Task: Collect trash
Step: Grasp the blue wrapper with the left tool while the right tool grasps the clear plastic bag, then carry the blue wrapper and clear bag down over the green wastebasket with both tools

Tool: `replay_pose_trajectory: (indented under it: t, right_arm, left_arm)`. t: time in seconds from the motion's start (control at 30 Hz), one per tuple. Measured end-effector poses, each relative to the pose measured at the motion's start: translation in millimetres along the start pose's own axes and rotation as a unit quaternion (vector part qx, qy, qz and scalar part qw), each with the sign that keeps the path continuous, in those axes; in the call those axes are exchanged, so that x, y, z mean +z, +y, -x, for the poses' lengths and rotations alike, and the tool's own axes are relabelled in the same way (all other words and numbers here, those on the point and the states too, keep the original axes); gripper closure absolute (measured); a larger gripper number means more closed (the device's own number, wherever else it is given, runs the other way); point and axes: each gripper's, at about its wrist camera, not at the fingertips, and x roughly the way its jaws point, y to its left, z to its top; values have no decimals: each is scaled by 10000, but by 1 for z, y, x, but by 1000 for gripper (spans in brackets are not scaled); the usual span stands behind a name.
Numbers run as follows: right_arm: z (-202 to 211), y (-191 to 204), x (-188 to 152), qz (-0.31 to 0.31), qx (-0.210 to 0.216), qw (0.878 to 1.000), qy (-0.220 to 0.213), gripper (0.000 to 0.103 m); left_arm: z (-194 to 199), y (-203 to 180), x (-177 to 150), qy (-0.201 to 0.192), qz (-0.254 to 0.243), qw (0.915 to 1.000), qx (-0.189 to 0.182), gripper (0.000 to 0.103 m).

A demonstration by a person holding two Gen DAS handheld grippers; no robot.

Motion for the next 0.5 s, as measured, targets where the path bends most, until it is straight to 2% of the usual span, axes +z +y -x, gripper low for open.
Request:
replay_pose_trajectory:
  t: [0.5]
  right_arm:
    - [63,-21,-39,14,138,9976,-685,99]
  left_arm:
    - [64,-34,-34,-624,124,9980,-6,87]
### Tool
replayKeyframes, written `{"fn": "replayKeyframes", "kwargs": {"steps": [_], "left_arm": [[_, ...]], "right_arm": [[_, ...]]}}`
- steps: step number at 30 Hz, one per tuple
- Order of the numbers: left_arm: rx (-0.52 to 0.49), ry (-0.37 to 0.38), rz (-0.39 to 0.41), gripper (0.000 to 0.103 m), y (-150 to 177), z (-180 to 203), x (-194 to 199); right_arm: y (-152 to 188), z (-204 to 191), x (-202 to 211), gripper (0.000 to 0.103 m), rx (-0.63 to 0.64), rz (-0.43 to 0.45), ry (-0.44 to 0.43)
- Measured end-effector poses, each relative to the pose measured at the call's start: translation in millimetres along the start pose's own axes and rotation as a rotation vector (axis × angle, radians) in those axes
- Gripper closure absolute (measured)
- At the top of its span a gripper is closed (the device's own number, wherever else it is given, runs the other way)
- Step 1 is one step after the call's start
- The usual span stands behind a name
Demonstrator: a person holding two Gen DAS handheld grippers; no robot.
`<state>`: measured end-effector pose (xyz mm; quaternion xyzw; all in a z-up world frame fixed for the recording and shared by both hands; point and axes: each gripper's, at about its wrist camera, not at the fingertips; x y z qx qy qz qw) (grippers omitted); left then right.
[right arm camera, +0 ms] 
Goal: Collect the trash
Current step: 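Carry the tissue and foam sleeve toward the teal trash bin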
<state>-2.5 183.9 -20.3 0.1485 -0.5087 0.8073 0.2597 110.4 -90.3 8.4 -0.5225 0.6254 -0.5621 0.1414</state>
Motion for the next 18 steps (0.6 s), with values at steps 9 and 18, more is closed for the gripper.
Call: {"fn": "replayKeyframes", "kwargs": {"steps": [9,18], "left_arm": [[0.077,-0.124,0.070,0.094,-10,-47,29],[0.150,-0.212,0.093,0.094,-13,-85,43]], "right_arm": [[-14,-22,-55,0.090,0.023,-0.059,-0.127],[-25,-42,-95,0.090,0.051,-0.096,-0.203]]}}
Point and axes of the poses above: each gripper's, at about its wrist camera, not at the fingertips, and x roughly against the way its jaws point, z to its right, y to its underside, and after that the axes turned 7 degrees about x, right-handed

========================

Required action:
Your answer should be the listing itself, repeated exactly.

Expected output:
Task: Collect trash
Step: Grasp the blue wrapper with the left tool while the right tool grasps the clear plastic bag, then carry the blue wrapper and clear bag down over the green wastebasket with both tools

Tool: `replay_pose_trajectory: (indented under it: t, right_arm, left_arm)`. t: time in seconds from the motion's start (control at 30 Hz), one per tuple. Measured end-effector poses, each relative to the pose measured at the motion's start: translation in millimetres along the start pose's own axes and rotation as a unit quaternion (vector part qx, qy, qz and scalar part qw), each with the sign that keeps the path continuous, in those axes; in the call those axes are exchanged, so that x, y, z mean +z, +y, -x, for the poses' lengths and rotations alike, and the tool's own axes are relabelled in the same way (all other words and numbers here, those on the point and the states too, keep the original axes); gripper closure absolute (measured); a larger gripper number means more closed (the device's own number, wherever else it is given, runs the other way); point and axes: each gripper's, at about its wrist camera, not at the fingertips, and x roughly the way its jaws point, y to its left, z to its top; values have no decimals: each is scaled by 10000, but by 1 for z, y, x, but by 1000 for gripper (spans in brackets are not scaled); the usual span stands behind a name.
Numbers run as follows: right_arm: z (-202 to 211), y (-191 to 204), x (-188 to 152), qz (-0.31 to 0.31), qx (-0.210 to 0.216), qw (0.878 to 1.000), qy (-0.220 to 0.213), gripper (0.000 to 0.103 m); left_arm: z (-194 to 199), y (-203 to 180), x (-177 to 150), qy (-0.201 to 0.192), qz (-0.254 to 0.243), qw (0.915 to 1.000), qx (-0.189 to 0.182), gripper (0.000 to 0.103 m).

A demonstration by a person holding two Gen DAS handheld grippers; no robot.

Motion for the next 0.5 s, as measured, targets where the path bends most, until it is straight to 2% of the usual span, axes +z +y -x, gripper low for open.
Request:
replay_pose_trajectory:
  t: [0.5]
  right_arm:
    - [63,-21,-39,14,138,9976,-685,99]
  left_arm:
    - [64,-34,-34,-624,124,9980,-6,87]
### Tool
replayKeyframes, written `{"fn": "replayKeyframes", "kwargs": {"steps": [_], "left_arm": [[_, ...]], "right_arm": [[_, ...]]}}`
- steps: step number at 30 Hz, one per tuple
- Order of the numbers: left_arm: rx (-0.52 to 0.49), ry (-0.37 to 0.38), rz (-0.39 to 0.41), gripper (0.000 to 0.103 m), y (-150 to 177), z (-180 to 203), x (-194 to 199); right_arm: y (-152 to 188), z (-204 to 191), x (-202 to 211), gripper (0.000 to 0.103 m), rx (-0.63 to 0.64), rz (-0.43 to 0.45), ry (-0.44 to 0.43)
- Measured end-effector poses, each relative to the pose measured at the call's start: translation in millimetres along the start pose's own axes and rotation as a rotation vector (axis × angle, radians) in those axes
- Gripper closure absolute (measured)
- At the top of its span a gripper is closed (the device's own number, wherever else it is given, runs the other way)
- Step 1 is one step after the call's start
- The usual span stands behind a name
Demonstrator: a person holding two Gen DAS handheld grippers; no robot.
`<state>`: measured end-effector pose (xyz mm; quaternion xyzw; all in a z-up world frame fixed for the recording and shared by both hands; point and axes: each gripper's, at about its wrist camera, not at the fingertips; x y z qx qy qz qw) (grippers omitted); left then right.
[right arm camera, +0 ms] 
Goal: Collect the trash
Current step: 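Carry the tissue and foam sleeve toward the teal trash bin
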<state>-2.5 183.9 -20.3 0.1485 -0.5087 0.8073 0.2597 110.4 -90.3 8.4 -0.5225 0.6254 -0.5621 0.1414</state>
Motion for the next 18 steps (0.6 s), with values at steps 9 and 18, more is closed for the gripper.
Call: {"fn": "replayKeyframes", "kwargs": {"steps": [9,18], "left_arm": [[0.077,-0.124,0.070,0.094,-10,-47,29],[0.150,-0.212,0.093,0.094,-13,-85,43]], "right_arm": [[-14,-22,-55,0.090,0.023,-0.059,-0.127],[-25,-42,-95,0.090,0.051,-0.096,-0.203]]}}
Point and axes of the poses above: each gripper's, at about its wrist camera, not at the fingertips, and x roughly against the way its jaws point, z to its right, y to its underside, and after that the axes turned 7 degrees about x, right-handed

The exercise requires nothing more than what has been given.